Exhibit 99.1
News Release

| | | | |
Media Contact: | | Investor Contact: | | NewPage Corporation |
Amber Garwood | | David J. Prystash | | 8540 Gander Creek Drive |
937-242-9093 | | 937-242-9700 | | Miamisburg, OH 45342 |
FOR IMMEDIATE RELEASE—
NEWPAGE ANNOUNCES THIRD QUARTER 2009 FINANCIAL RESULTS
MIAMISBURG, Ohio. – November 10, 2009– NewPage Corporation (NewPage) today announced its results of operations for the third quarter of 2009. Net sales were $791 million in the third quarter of 2009 compared to $1,126 million in the third quarter of 2008, a decrease of $335 million, or 30%. The decrease in net sales reflects lower sales volumes and lower average prices in the third quarter of 2009 compared to the third quarter of 2008. Net loss attributable to NewPage was $(138) million in the third quarter of 2009, primarily as a result of a charge of $133 million on the refinancing of debt and related transactions. The net loss attributable to NewPage for the third quarter of 2008 was $(61) million. Debt covenant EBITDA (earnings before interest, taxes, depreciation and amortization) was $119 million for the third quarter of 2009 compared to $151 million for the third quarter of 2008. The difference is primarily a result of lower sales volumes and lower average sales prices, partially offset by the benefit of alternative fuel mixture tax credits, reduction in raw material costs and substantial on-going cost productivity.

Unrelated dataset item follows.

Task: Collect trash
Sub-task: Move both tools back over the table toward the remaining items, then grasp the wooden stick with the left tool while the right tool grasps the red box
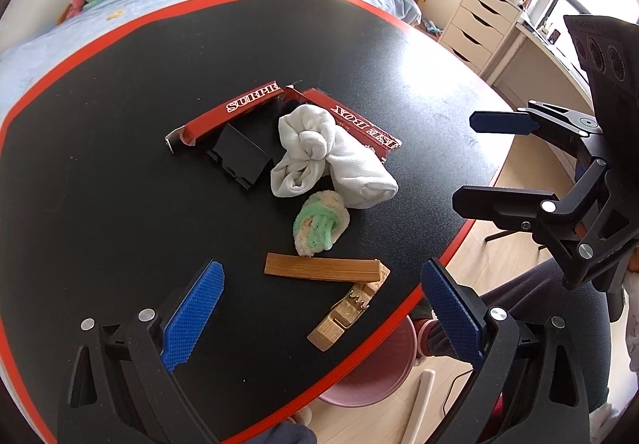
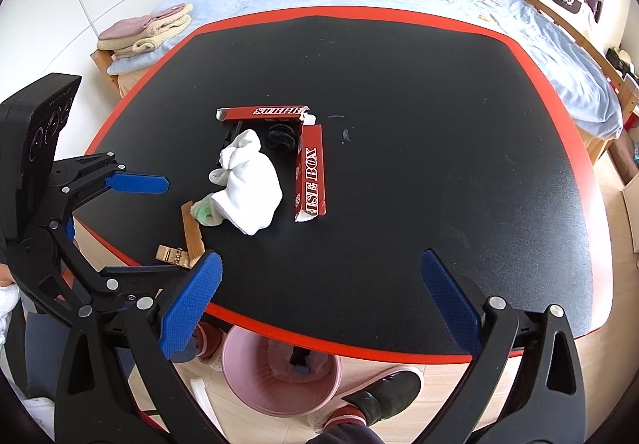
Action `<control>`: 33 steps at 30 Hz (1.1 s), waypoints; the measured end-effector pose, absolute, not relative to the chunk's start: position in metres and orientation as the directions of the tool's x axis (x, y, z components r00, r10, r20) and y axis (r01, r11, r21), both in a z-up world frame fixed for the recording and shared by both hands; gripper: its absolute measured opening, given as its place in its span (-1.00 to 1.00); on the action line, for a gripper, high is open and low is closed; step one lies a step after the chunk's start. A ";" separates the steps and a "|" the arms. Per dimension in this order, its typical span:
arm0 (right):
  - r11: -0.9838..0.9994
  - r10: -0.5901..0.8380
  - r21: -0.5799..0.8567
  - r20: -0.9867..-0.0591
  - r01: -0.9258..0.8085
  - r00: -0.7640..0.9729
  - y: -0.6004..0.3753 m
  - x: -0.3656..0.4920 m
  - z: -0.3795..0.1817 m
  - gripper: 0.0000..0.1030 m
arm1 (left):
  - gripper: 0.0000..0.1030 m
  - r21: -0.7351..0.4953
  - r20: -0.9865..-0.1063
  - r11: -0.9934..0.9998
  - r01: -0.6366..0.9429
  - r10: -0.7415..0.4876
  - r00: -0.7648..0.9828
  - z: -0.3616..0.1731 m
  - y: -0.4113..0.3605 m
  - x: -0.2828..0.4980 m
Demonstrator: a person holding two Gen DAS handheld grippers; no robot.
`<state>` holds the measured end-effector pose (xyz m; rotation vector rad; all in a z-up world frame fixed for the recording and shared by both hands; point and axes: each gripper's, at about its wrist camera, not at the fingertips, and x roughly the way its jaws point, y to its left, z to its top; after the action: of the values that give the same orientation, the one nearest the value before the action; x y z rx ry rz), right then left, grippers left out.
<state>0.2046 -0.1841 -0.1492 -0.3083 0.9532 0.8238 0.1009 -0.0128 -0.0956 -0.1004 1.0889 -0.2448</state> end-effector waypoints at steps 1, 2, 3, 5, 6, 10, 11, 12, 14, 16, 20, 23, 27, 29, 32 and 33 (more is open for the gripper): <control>0.664 0.482 0.111 -0.819 -0.739 0.310 -0.183 0.206 -0.151 0.90 | 0.84 -0.202 -0.864 0.968 0.148 -0.247 0.439 -0.097 -0.012 0.102; 0.664 0.481 0.111 -0.820 -0.739 0.309 -0.182 0.207 -0.152 0.90 | 0.84 -0.201 -0.864 0.968 0.148 -0.246 0.438 -0.098 -0.012 0.102; 0.664 0.481 0.111 -0.821 -0.739 0.309 -0.181 0.208 -0.153 0.90 | 0.84 -0.203 -0.864 0.968 0.151 -0.249 0.438 -0.098 -0.012 0.102; 0.665 0.481 0.112 -0.821 -0.739 0.308 -0.180 0.210 -0.154 0.90 | 0.78 -0.201 -0.863 0.968 0.153 -0.249 0.439 -0.099 -0.013 0.103; 0.665 0.481 0.112 -0.821 -0.739 0.308 -0.181 0.209 -0.154 0.90 | 0.72 -0.196 -0.862 0.968 0.153 -0.245 0.443 -0.099 -0.013 0.103; 0.665 0.480 0.111 -0.821 -0.739 0.309 -0.180 0.211 -0.155 0.90 | 0.50 -0.190 -0.862 0.970 0.153 -0.239 0.447 -0.098 -0.012 0.104; 0.665 0.480 0.111 -0.821 -0.739 0.309 -0.180 0.211 -0.155 0.90 | 0.47 -0.189 -0.863 0.970 0.155 -0.239 0.445 -0.098 -0.013 0.104; 0.665 0.480 0.111 -0.821 -0.739 0.309 -0.180 0.211 -0.155 0.90 | 0.44 -0.188 -0.864 0.970 0.157 -0.239 0.444 -0.098 -0.013 0.104; 0.664 0.480 0.111 -0.821 -0.739 0.309 -0.180 0.211 -0.155 0.90 | 0.40 -0.187 -0.865 0.969 0.159 -0.239 0.442 -0.098 -0.014 0.103; 0.665 0.480 0.110 -0.821 -0.739 0.309 -0.180 0.211 -0.155 0.90 | 0.34 -0.186 -0.865 0.970 0.156 -0.237 0.442 -0.097 -0.013 0.103; 0.667 0.476 0.107 -0.823 -0.737 0.311 -0.180 0.214 -0.158 0.90 | 0.18 -0.187 -0.865 0.969 0.159 -0.239 0.441 -0.096 -0.014 0.103; 0.669 0.473 0.106 -0.824 -0.735 0.311 -0.180 0.215 -0.159 0.90 | 0.17 -0.189 -0.866 0.969 0.162 -0.242 0.439 -0.096 -0.015 0.104; 0.667 0.470 0.101 -0.826 -0.738 0.312 -0.178 0.217 -0.161 0.90 | 0.17 -0.188 -0.865 0.969 0.162 -0.241 0.440 -0.096 -0.015 0.104; 0.667 0.468 0.097 -0.826 -0.739 0.314 -0.177 0.218 -0.161 0.90 | 0.16 -0.189 -0.865 0.969 0.160 -0.242 0.441 -0.095 -0.014 0.103; 0.666 0.467 0.095 -0.827 -0.740 0.314 -0.175 0.222 -0.163 0.90 | 0.16 -0.185 -0.864 0.970 0.157 -0.237 0.444 -0.094 -0.014 0.104; 0.666 0.465 0.093 -0.827 -0.740 0.315 -0.174 0.223 -0.163 0.90 | 0.16 -0.183 -0.864 0.971 0.155 -0.234 0.446 -0.093 -0.014 0.104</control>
<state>0.2233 -0.1737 -0.1629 -0.3305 0.9586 0.8127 0.1041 -0.0137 -0.0932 -0.0816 1.0819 -0.2412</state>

On the challenging economic conditions, Richard D. Willett, Jr., NewPage President and Chief Executive Officer, stated, “The decline in demand for coated paper during the third quarter of 2009, in comparison to the third quarter of 2008, was primarily the result of decreased advertising spending and magazine and catalog circulation, and was largely a continuation of the same macroeconomic forces we saw in the first half of the year, exacerbated by increased low-priced imports from China and Indonesia. Since February of 2009, we’ve seen volume trending upward in our business, primarily as customer de-stocking of their on-hand inventory ceases. Today, we are experiencing seasonal strengthening and some benefits of the postal service’s volume incentives for catalogers. We believe as the U.S. economy recovers, so will our paper volume. To ensure that we participate in that recovery on a level playing field, we have filed new trade cases to address the growth of unfairly traded coated sheet products from China and Indonesia in the U.S.”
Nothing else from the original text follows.